=== Task prompt ===
Would you please copy all of the data exactly, skipping the images?

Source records
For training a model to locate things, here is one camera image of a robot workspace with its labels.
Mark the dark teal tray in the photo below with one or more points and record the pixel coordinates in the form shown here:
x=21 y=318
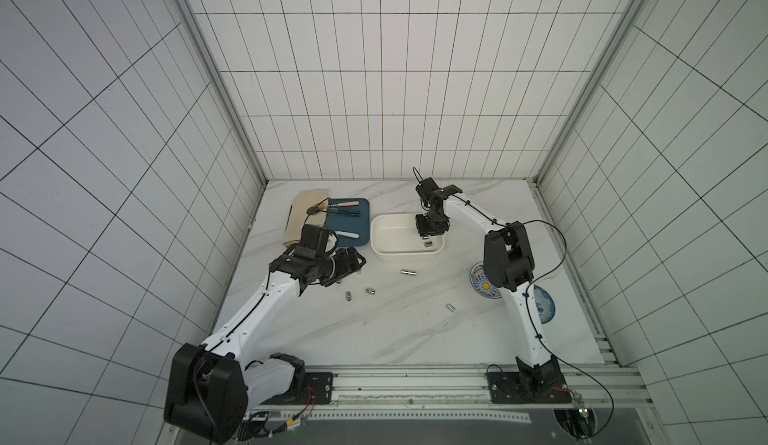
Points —
x=356 y=224

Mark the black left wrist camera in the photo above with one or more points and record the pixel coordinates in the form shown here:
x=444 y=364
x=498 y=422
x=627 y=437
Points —
x=318 y=239

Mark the white storage box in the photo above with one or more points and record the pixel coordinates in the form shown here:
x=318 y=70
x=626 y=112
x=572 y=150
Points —
x=395 y=237

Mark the gold spoon green handle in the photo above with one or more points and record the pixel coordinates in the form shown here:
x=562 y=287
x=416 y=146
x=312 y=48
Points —
x=345 y=211

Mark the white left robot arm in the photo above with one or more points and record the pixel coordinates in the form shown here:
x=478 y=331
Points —
x=252 y=319

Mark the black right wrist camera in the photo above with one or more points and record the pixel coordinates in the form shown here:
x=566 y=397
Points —
x=428 y=191

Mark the silver spoon white handle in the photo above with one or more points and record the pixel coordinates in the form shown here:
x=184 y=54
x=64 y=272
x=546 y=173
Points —
x=344 y=234

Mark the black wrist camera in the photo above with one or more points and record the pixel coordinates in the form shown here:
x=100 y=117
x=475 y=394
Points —
x=318 y=239
x=428 y=191

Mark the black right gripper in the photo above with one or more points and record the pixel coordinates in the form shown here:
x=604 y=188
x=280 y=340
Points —
x=431 y=223

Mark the beige folded cloth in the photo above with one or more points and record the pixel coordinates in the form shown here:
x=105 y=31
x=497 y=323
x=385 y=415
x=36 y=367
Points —
x=298 y=217

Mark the gold spoon pink handle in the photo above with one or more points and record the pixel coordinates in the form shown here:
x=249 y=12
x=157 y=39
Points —
x=342 y=204

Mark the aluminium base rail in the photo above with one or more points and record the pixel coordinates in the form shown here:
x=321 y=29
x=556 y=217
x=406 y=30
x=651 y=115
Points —
x=457 y=392

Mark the blue white patterned bowl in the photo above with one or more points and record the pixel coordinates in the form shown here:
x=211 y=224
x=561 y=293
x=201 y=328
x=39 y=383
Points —
x=545 y=305

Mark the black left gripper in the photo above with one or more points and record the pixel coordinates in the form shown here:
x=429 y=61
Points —
x=344 y=267

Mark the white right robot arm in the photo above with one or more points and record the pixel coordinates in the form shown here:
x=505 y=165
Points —
x=509 y=267

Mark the blue yellow patterned bowl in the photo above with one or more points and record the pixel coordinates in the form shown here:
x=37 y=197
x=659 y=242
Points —
x=481 y=284

=== Result of the exercise ===
For training a model to locate things, here is one camera image of a robot workspace with its labels.
Mark the dark teal tray in the photo below with one or more points and record the pixel coordinates in the form shown here:
x=21 y=318
Points —
x=356 y=224

Mark the black left wrist camera in the photo above with one or more points and record the pixel coordinates in the form shown here:
x=444 y=364
x=498 y=422
x=627 y=437
Points —
x=318 y=239

Mark the white storage box in the photo above with one or more points and record the pixel coordinates in the form shown here:
x=318 y=70
x=626 y=112
x=572 y=150
Points —
x=395 y=237

Mark the gold spoon green handle in the photo above with one or more points and record the pixel coordinates in the form shown here:
x=562 y=287
x=416 y=146
x=312 y=48
Points —
x=345 y=211

Mark the white left robot arm in the photo above with one or more points and record the pixel coordinates in the form shown here:
x=478 y=331
Points —
x=252 y=319

Mark the black right wrist camera in the photo above with one or more points and record the pixel coordinates in the form shown here:
x=566 y=397
Points —
x=428 y=191

Mark the silver spoon white handle in the photo above with one or more points and record the pixel coordinates in the form shown here:
x=184 y=54
x=64 y=272
x=546 y=173
Points —
x=344 y=234

Mark the black wrist camera in the photo above with one or more points and record the pixel coordinates in the form shown here:
x=100 y=117
x=475 y=394
Points —
x=318 y=239
x=428 y=191

Mark the black right gripper in the photo above with one or more points and record the pixel coordinates in the form shown here:
x=604 y=188
x=280 y=340
Points —
x=431 y=223

Mark the beige folded cloth in the photo above with one or more points and record the pixel coordinates in the form shown here:
x=105 y=31
x=497 y=323
x=385 y=415
x=36 y=367
Points —
x=298 y=217

Mark the gold spoon pink handle in the photo above with one or more points and record the pixel coordinates in the form shown here:
x=249 y=12
x=157 y=39
Points —
x=342 y=204

Mark the aluminium base rail in the photo above with one or more points and record the pixel coordinates in the form shown here:
x=321 y=29
x=556 y=217
x=406 y=30
x=651 y=115
Points —
x=457 y=392

Mark the blue white patterned bowl in the photo above with one or more points and record the pixel coordinates in the form shown here:
x=211 y=224
x=561 y=293
x=201 y=328
x=39 y=383
Points —
x=545 y=305

Mark the black left gripper in the photo above with one or more points and record the pixel coordinates in the form shown here:
x=429 y=61
Points —
x=344 y=267

Mark the white right robot arm in the photo above with one or more points and record the pixel coordinates in the form shown here:
x=505 y=165
Points —
x=509 y=267

Mark the blue yellow patterned bowl in the photo above with one or more points and record the pixel coordinates in the form shown here:
x=37 y=197
x=659 y=242
Points —
x=481 y=284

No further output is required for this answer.